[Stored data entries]
=== Begin Enclosure ===
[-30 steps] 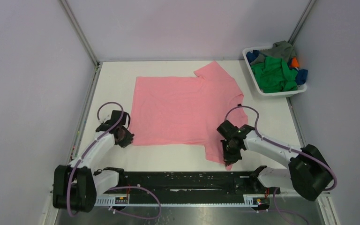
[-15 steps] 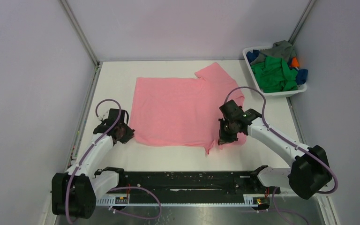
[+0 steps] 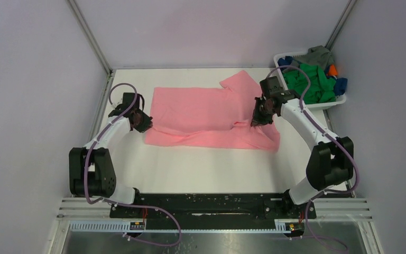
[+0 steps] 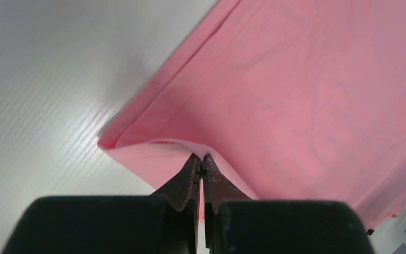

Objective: Fold and stack the t-shirts
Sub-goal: Fold the flattened tshirt in 1/3 of the way

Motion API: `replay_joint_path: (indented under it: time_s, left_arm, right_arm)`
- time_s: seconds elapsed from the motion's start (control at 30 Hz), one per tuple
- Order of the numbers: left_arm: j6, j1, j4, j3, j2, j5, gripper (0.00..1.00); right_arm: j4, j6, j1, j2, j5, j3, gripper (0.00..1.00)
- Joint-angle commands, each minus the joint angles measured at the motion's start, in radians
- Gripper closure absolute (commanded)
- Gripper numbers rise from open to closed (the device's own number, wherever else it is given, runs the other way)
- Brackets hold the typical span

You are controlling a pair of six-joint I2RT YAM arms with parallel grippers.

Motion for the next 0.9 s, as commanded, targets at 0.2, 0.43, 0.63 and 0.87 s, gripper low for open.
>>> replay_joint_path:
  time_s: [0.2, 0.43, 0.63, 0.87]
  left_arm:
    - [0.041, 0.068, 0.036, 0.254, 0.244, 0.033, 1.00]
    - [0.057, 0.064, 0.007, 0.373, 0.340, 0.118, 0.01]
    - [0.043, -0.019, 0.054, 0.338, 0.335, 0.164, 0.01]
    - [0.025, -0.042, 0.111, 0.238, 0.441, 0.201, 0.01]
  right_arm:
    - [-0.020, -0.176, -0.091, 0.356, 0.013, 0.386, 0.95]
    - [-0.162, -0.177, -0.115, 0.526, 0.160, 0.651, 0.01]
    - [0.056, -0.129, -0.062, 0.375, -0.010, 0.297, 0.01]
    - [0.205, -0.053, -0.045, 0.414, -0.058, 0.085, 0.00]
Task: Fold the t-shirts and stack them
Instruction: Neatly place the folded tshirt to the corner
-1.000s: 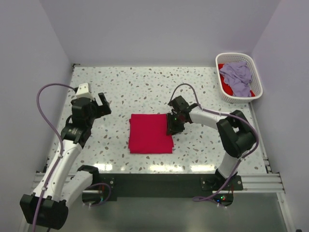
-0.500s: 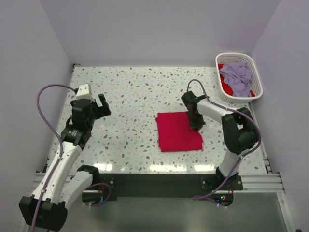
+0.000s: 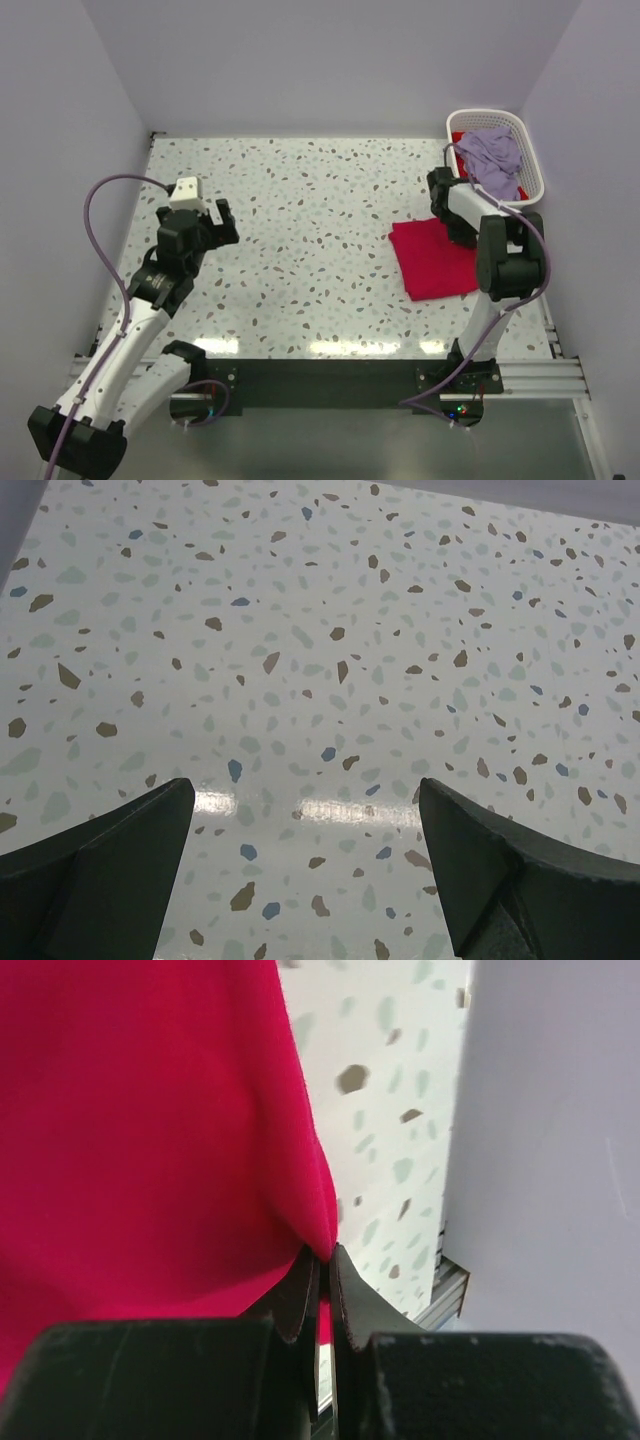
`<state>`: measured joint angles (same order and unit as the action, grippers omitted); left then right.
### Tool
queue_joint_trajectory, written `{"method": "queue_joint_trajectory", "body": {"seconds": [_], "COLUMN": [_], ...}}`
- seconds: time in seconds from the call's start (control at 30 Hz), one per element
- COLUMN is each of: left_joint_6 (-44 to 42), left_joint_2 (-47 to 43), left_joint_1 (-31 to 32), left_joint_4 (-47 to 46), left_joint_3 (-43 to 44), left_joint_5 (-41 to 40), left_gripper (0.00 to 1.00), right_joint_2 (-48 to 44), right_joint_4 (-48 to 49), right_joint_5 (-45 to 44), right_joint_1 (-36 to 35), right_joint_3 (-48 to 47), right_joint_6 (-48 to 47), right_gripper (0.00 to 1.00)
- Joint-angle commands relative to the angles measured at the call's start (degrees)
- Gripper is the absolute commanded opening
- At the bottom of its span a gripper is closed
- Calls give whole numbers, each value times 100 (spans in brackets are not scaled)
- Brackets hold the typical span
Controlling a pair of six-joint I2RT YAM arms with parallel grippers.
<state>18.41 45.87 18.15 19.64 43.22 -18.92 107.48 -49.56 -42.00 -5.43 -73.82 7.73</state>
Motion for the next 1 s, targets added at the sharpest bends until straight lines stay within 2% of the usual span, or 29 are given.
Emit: {"method": "queue_joint_trajectory", "body": {"seconds": [0.0, 0.07, 0.13, 0.17, 0.27, 0.37, 0.4, 0.57, 0.67, 0.77, 0.97], "left_joint_6": [-92, -92, -92, -92, -92, -84, -84, -75, -75, -66, -66], "left_joint_2": [-69, -87, -87, -69, -78, -52, -52, 1, 27, 27, 36], "left_joint_1": [118, 145, 171, 171, 180, 171, 171, 171, 180, 171, 171], "left_joint_4": [-22, -21, -21, -30, -30, -21, -21, -13, -4, -4, -13], "left_joint_3": [-42, -42, -42, -51, -51, -51, -33, -51, -51, -51, -59], "left_joint_5": [-200, -209, -200, -191, -183, -165, -165, -103, -103, -103, -59], "left_gripper": [100, 100, 100, 100, 100, 100, 100, 100, 100, 100, 100], "right_joint_2": [-43, -43, -61, -78, -183, -481, -561, -895, -1141, -1186, -1001], "right_joint_4": [201, 289, 228, 132, -96, -291, -300, -125, 278, 499, 684], "right_joint_5": [-677, -774, -792, -836, -723, 39, 773, 2045, 2914, 3407, 3251], "right_joint_1": [446, 734, 911, 947, 956, 816, 624, -256, -494, -538, -564], "right_joint_3": [-282, -326, -439, -484, -633, -678, -590, -177, 262, 605, 773], "right_joint_6": [-183, -219, -158, -114, 18, 238, 238, 308, 467, 467, 282], "right_gripper": [0, 1, 13, 24, 47, 53, 54, 66, 67, 67, 57]}}
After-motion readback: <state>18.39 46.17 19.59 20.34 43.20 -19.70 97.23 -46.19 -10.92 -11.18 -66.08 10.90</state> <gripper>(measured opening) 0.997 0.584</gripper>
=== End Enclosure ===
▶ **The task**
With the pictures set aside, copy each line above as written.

▶ **Response to this exercise**
[-30 steps] 
[-15 steps] 
[+0 steps] 
[+0 steps] 

Objective: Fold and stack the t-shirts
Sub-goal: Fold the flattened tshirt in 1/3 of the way

Motion API: `replay_joint_path: (indented under it: time_s, left_arm, right_arm)`
- time_s: seconds elapsed from the motion's start (control at 30 Hz), one per tuple
- Order of the numbers: left_arm: j6, j1, j4, j3, j2, j5, gripper (0.00..1.00); right_arm: j4, j6, j1, j2, j5, j3, gripper (0.00..1.00)
- Joint-angle commands, each minus the joint angles measured at the motion's start, in radians
- Gripper closure absolute (commanded)
- Gripper numbers rise from open to closed (the device's own number, wherever else it is given, runs the other way)
- Brackets hold the typical span

You are controlling a pair of six-joint I2RT YAM arms with parallel grippers.

Motion for the next 0.9 s, as commanded, targets at 0.2, 0.43, 0.63 and 0.87 s, gripper low for open.
>>> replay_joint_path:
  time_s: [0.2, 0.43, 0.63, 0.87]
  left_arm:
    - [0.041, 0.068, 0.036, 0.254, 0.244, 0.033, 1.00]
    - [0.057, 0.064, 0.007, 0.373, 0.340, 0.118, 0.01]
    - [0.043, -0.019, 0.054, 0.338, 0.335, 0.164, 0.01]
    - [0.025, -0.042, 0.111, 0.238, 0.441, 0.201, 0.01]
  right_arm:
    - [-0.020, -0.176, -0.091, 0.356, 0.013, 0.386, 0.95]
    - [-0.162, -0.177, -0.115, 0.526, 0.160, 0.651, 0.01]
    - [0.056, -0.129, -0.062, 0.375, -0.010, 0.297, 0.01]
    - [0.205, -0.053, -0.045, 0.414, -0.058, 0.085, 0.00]
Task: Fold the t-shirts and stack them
Instruction: Neatly place the folded tshirt to the corner
-1.000s: 
-0.500s: 
+0.000s: 
`<state>`: measured joint angles (same order and unit as the action, grippers omitted); left then right.
### Tool
queue_joint_trajectory, written `{"method": "queue_joint_trajectory", "body": {"seconds": [_], "COLUMN": [_], ...}}`
- seconds: time in seconds from the call's start (control at 30 Hz), one per element
- COLUMN is each of: left_joint_6 (-44 to 42), left_joint_2 (-47 to 43), left_joint_1 (-31 to 32), left_joint_4 (-47 to 46), left_joint_3 (-43 to 44), left_joint_5 (-41 to 40), left_gripper (0.00 to 1.00), right_joint_2 (-48 to 44), right_joint_4 (-48 to 49), right_joint_5 (-45 to 44), right_joint_1 (-36 to 35), right_joint_3 (-48 to 47), right_joint_6 (-48 to 47), right_gripper (0.00 to 1.00)
- Joint-angle commands relative to the angles measured at the call's start (degrees)
- Gripper is the absolute commanded opening
- At the bottom of its span a gripper is closed
- Calls give whole numbers, each value times 100 (spans in brackets are not scaled)
- Brackets hold the typical span
Controlling a pair of six-joint I2RT YAM arms with parallel grippers.
<state>18.41 45.87 18.15 19.64 43.22 -18.92 107.48 -49.56 -42.00 -5.43 -73.82 7.73</state>
Motion for the next 1 s, targets added at the sharpest bends until straight lines stay within 2% of the usual span, or 29 are given.
Emit: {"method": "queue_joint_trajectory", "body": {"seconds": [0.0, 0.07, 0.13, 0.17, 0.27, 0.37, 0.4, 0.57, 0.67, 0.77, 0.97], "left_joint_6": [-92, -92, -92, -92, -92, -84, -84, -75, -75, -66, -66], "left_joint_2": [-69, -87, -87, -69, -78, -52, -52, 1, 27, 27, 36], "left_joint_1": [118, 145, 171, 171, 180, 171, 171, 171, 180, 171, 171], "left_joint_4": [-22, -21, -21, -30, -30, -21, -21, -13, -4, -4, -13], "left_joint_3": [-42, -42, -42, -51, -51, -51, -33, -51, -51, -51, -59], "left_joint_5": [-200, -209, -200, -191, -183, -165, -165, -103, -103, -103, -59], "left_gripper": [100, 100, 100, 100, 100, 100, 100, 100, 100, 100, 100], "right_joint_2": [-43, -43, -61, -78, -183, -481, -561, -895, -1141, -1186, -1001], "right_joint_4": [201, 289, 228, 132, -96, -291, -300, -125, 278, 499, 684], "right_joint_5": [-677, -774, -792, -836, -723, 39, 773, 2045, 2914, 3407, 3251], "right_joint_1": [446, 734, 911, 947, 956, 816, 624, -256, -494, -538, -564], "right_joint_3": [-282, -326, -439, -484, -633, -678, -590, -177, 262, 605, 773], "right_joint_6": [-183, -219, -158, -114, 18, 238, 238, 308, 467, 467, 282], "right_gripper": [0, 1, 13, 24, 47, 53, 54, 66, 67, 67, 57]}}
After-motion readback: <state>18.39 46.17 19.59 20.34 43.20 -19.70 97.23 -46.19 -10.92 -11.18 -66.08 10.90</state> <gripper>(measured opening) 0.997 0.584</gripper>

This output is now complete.